** What to produce **
In the records below, repeat exactly the lines between the line holding "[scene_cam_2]" and the line holding "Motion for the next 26", inclusive, and drop the pictures.

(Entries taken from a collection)
^^^^^^^^

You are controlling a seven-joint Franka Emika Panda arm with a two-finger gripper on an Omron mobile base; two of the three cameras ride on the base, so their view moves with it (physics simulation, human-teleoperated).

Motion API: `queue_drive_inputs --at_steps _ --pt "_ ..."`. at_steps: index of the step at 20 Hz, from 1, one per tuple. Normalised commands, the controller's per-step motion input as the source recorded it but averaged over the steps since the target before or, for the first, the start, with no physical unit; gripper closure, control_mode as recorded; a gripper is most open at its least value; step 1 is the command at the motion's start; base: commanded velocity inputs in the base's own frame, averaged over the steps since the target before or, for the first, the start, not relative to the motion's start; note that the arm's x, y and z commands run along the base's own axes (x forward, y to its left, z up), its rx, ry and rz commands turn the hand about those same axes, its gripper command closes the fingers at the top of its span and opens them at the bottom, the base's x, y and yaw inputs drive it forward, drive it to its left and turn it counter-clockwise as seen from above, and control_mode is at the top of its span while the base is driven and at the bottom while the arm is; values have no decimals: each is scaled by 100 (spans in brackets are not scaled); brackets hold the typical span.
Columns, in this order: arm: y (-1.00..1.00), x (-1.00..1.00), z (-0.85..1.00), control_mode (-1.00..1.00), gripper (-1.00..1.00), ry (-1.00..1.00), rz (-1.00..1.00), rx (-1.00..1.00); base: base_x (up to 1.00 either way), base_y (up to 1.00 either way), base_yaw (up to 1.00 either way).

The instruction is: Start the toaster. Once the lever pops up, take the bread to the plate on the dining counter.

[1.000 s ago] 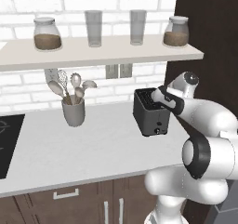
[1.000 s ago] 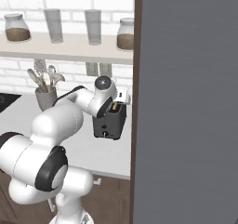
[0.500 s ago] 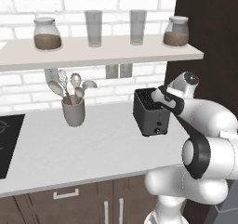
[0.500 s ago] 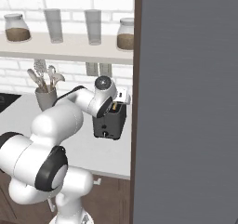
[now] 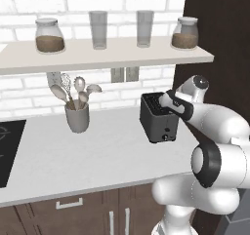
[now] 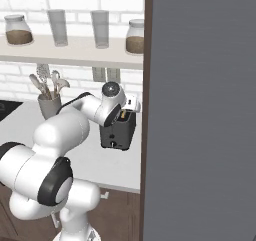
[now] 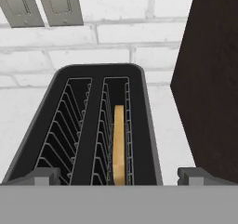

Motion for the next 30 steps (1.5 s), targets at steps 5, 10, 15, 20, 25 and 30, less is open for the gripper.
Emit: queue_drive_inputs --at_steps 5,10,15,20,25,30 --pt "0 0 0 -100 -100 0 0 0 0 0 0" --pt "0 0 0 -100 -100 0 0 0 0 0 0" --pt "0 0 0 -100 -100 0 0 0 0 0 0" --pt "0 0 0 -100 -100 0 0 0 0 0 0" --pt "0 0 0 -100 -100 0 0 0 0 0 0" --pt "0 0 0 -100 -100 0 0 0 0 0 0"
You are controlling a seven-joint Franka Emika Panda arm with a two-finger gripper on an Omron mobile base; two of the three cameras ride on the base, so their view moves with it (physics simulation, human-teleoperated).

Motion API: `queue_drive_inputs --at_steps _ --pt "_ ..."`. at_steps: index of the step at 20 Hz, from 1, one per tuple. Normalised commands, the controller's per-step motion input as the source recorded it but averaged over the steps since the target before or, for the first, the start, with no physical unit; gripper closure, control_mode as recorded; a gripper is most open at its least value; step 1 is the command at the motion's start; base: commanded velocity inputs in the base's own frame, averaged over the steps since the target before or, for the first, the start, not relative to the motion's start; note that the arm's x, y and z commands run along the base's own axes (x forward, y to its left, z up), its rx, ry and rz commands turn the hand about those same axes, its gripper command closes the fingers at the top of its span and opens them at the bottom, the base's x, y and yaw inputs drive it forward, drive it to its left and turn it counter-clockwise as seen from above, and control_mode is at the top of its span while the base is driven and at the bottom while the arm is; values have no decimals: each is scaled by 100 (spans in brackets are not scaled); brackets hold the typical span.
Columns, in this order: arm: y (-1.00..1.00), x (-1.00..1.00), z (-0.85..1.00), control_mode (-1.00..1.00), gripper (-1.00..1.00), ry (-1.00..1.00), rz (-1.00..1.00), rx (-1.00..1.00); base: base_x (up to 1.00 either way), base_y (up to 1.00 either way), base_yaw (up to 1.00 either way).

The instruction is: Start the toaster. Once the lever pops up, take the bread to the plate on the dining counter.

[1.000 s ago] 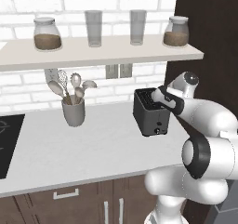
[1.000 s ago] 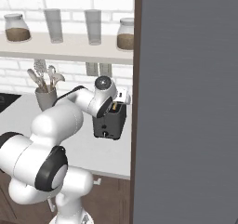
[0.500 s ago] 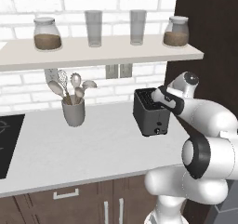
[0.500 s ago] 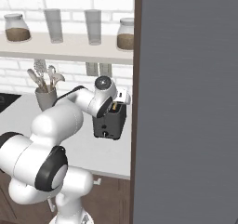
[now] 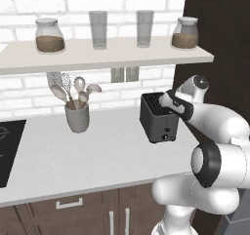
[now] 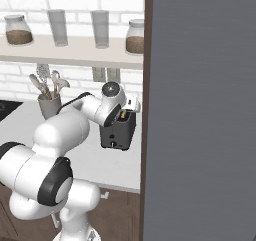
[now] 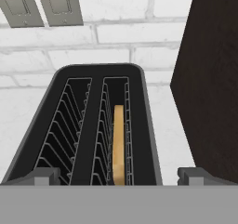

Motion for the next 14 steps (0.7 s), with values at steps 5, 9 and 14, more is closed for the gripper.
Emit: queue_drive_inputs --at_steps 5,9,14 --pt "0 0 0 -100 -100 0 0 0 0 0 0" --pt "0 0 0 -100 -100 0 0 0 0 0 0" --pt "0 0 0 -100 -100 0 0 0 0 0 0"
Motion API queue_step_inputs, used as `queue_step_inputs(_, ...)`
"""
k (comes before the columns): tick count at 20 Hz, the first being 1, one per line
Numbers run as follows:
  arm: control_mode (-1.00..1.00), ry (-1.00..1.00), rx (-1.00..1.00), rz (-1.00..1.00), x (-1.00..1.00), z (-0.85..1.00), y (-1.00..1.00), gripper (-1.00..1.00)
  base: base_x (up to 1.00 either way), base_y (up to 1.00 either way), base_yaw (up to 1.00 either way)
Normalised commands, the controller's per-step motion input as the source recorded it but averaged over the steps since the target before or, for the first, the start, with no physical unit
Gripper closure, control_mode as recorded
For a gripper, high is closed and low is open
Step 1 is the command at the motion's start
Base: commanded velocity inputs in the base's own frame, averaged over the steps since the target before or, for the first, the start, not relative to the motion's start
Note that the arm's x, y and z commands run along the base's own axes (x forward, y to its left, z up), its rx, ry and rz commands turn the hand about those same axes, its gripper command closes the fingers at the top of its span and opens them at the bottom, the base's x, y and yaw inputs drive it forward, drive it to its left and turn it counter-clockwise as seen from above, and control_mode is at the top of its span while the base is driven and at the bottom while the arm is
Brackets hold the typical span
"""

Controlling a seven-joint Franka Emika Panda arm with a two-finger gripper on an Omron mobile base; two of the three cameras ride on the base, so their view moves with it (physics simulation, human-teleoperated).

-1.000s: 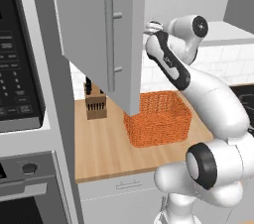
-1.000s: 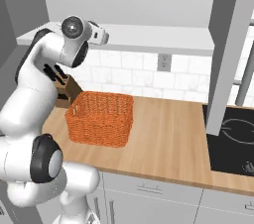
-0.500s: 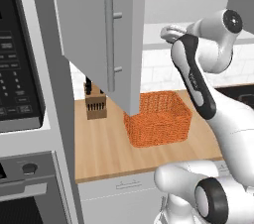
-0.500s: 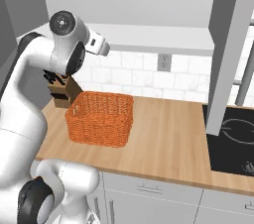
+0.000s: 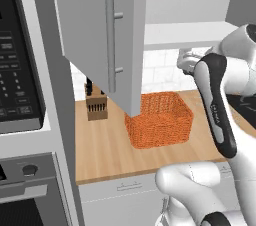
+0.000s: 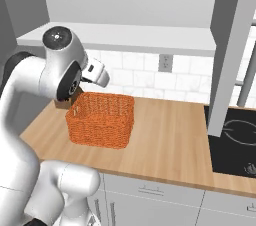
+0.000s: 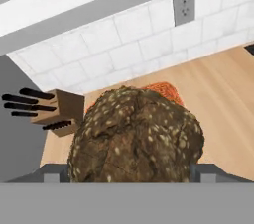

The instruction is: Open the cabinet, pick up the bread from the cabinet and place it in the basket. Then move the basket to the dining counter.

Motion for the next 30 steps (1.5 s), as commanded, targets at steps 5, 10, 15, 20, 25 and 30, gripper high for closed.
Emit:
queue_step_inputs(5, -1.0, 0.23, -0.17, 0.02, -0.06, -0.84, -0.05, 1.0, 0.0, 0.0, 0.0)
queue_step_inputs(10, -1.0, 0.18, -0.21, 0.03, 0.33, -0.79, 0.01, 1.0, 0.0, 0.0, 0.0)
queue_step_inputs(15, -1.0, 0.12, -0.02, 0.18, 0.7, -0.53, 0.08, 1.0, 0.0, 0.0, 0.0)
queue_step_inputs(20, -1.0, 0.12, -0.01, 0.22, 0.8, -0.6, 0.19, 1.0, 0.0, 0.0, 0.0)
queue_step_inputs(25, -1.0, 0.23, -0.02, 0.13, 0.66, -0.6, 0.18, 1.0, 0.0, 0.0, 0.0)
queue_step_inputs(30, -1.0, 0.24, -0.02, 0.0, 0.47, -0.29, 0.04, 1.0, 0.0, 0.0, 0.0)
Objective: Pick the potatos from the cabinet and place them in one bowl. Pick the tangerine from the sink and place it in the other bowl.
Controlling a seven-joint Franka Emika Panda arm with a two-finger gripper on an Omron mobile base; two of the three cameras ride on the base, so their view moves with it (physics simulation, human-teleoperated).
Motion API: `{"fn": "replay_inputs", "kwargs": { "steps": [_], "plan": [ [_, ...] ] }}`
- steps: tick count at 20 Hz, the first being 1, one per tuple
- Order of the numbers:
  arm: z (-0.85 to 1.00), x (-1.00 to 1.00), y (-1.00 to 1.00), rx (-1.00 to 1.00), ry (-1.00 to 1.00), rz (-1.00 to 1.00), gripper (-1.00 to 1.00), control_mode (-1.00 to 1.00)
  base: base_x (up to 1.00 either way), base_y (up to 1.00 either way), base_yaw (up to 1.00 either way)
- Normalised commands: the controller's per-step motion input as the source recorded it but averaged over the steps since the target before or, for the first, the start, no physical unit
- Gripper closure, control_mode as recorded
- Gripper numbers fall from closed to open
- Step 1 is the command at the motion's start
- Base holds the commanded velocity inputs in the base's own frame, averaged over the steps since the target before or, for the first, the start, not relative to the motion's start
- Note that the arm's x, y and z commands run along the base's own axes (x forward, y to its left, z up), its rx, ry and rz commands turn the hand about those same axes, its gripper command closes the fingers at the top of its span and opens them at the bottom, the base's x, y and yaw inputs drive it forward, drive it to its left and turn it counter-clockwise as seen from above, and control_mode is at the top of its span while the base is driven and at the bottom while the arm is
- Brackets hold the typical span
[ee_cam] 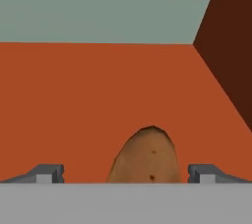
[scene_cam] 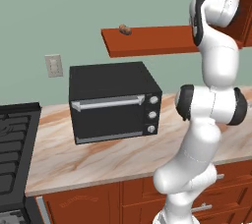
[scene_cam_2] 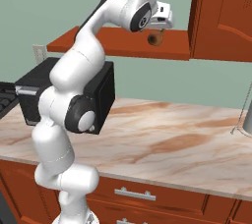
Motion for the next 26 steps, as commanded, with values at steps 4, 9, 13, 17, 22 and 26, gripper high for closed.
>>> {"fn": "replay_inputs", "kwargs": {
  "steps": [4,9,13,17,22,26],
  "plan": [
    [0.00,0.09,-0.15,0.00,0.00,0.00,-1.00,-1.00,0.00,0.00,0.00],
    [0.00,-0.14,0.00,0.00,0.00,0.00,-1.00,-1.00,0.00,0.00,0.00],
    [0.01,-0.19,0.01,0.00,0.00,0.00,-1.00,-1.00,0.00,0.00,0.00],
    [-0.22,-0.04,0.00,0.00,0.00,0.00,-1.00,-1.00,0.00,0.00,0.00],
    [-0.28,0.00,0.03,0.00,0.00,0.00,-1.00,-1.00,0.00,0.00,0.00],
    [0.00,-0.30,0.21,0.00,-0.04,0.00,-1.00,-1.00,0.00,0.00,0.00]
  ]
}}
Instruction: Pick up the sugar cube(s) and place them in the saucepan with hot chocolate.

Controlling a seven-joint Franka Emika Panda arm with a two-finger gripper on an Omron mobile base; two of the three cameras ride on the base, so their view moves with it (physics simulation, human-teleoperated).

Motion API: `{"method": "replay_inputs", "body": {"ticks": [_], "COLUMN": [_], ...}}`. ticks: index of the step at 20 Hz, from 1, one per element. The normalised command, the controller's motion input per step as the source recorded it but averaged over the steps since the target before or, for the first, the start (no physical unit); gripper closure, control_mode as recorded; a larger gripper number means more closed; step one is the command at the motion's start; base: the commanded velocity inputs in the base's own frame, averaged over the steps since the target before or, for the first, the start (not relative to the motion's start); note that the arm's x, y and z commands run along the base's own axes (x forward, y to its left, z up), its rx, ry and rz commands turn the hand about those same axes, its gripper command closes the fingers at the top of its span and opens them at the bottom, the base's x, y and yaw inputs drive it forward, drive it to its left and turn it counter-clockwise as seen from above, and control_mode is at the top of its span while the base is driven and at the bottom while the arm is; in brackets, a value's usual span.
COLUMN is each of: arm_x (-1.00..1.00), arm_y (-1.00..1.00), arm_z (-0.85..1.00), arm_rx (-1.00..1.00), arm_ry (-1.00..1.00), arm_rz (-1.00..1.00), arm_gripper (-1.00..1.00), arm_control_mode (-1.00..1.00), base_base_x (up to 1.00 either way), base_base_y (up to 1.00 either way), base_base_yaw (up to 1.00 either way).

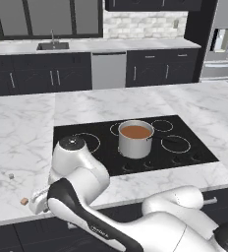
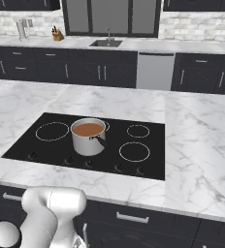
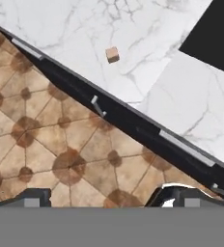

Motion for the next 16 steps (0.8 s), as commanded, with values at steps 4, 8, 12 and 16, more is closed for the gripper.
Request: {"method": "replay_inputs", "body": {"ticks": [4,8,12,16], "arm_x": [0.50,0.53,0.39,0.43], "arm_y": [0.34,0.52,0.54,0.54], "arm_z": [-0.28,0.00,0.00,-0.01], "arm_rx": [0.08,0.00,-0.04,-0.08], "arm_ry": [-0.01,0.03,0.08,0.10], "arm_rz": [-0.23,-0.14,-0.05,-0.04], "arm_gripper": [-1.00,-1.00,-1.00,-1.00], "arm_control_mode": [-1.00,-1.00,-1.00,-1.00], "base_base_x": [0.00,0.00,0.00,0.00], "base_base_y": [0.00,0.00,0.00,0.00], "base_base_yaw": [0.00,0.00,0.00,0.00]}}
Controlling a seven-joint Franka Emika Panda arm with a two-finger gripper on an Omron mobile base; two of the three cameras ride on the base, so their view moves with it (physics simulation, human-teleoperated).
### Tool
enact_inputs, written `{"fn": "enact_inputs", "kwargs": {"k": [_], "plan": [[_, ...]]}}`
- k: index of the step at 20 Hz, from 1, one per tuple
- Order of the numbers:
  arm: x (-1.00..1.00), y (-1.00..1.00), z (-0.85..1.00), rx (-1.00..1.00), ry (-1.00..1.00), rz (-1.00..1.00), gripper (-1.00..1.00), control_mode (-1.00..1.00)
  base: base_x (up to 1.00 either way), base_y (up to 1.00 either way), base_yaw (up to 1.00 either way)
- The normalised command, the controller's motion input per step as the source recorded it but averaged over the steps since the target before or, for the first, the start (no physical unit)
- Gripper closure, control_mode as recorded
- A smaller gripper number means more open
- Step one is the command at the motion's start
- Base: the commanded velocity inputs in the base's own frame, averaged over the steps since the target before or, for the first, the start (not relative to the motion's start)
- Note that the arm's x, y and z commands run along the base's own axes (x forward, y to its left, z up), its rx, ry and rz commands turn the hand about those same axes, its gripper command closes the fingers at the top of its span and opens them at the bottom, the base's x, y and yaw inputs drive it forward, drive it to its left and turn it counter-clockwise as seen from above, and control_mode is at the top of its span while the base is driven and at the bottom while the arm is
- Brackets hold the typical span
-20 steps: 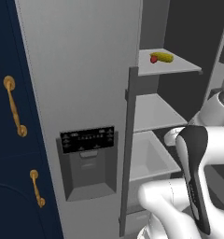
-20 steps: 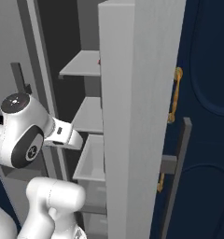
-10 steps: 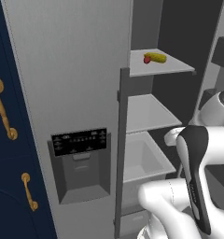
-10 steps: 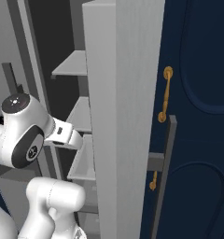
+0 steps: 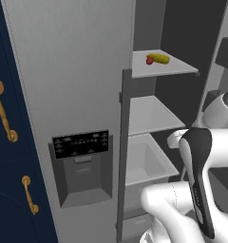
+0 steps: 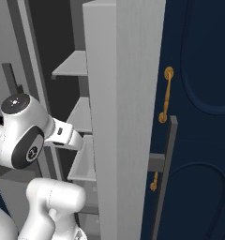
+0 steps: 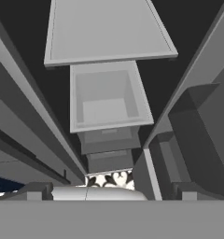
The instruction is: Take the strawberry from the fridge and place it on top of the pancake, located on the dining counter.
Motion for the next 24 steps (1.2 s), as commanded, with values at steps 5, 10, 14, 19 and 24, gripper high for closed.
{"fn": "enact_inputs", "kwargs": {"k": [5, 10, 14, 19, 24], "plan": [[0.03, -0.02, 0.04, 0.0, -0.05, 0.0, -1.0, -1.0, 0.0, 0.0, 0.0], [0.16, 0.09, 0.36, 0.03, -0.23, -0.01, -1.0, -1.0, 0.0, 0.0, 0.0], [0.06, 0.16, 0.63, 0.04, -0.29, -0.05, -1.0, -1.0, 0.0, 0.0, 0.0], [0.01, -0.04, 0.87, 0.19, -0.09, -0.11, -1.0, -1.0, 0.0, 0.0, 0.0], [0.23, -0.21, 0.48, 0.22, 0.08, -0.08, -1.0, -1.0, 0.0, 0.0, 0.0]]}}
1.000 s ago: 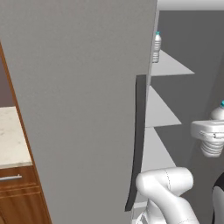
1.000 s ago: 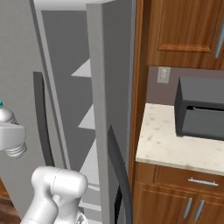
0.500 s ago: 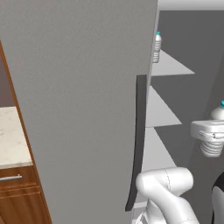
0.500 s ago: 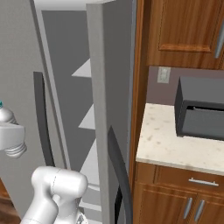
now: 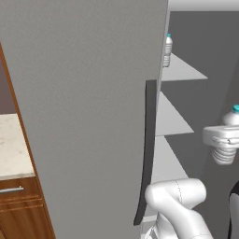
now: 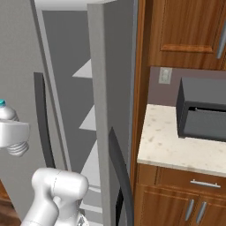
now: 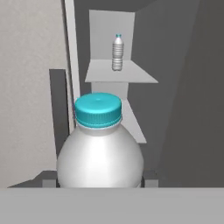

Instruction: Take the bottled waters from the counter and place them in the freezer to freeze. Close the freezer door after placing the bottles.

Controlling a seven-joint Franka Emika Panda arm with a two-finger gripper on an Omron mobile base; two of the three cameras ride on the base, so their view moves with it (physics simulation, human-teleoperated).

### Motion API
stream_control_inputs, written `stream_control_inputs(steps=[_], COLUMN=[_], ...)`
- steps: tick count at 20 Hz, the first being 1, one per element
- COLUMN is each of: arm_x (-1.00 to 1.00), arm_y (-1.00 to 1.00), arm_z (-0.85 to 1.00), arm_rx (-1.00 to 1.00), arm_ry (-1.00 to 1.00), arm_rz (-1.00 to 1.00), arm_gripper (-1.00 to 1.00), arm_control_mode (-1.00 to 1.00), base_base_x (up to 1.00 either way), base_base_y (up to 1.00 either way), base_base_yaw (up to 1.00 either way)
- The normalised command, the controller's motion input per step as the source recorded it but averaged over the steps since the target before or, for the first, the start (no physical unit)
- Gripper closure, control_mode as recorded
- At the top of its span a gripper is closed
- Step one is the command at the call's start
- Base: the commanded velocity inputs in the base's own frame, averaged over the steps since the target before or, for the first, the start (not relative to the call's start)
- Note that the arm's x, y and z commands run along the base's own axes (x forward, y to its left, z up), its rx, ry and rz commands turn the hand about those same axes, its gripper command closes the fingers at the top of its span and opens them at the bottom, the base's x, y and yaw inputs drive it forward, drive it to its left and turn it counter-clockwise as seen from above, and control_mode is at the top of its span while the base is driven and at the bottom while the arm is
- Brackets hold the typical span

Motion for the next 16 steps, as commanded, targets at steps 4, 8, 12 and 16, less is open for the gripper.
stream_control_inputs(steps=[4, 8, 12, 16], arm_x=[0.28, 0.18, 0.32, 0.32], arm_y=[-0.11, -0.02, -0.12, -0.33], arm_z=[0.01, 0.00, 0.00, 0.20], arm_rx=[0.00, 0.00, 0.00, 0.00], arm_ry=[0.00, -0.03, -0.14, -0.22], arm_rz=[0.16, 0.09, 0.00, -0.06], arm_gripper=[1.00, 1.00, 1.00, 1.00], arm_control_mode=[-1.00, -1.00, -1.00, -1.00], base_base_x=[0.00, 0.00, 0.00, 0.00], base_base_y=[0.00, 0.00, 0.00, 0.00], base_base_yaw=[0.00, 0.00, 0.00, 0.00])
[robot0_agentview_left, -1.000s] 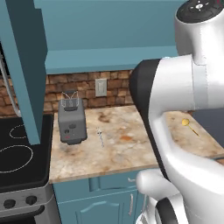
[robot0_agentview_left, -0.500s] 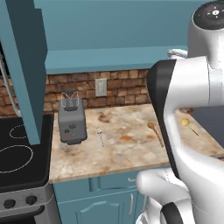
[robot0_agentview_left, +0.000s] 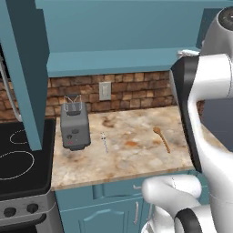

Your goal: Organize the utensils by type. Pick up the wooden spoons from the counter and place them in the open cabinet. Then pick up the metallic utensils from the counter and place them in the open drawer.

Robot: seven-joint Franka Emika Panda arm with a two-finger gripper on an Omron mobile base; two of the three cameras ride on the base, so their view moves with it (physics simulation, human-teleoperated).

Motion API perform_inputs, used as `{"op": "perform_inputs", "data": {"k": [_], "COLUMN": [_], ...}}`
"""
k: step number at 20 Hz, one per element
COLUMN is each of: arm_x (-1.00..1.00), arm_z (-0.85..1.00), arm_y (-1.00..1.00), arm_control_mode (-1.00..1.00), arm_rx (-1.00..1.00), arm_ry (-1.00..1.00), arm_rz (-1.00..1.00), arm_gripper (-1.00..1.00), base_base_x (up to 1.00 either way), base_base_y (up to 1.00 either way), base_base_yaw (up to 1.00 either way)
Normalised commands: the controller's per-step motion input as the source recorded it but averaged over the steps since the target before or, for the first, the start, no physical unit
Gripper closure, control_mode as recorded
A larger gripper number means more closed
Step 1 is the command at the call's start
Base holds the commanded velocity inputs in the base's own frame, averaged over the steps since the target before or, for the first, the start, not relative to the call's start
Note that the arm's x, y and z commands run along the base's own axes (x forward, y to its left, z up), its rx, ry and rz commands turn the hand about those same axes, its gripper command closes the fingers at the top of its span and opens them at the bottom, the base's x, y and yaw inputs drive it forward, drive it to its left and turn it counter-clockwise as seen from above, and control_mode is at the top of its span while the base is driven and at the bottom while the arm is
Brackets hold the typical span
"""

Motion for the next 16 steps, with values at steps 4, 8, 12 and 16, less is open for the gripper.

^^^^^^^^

** Solution to this task **
[scene_cam_2] 
Motion for the next 26 steps, as commanded, with values at steps 4, 9, 13, 17, 22 and 26, gripper high for closed.

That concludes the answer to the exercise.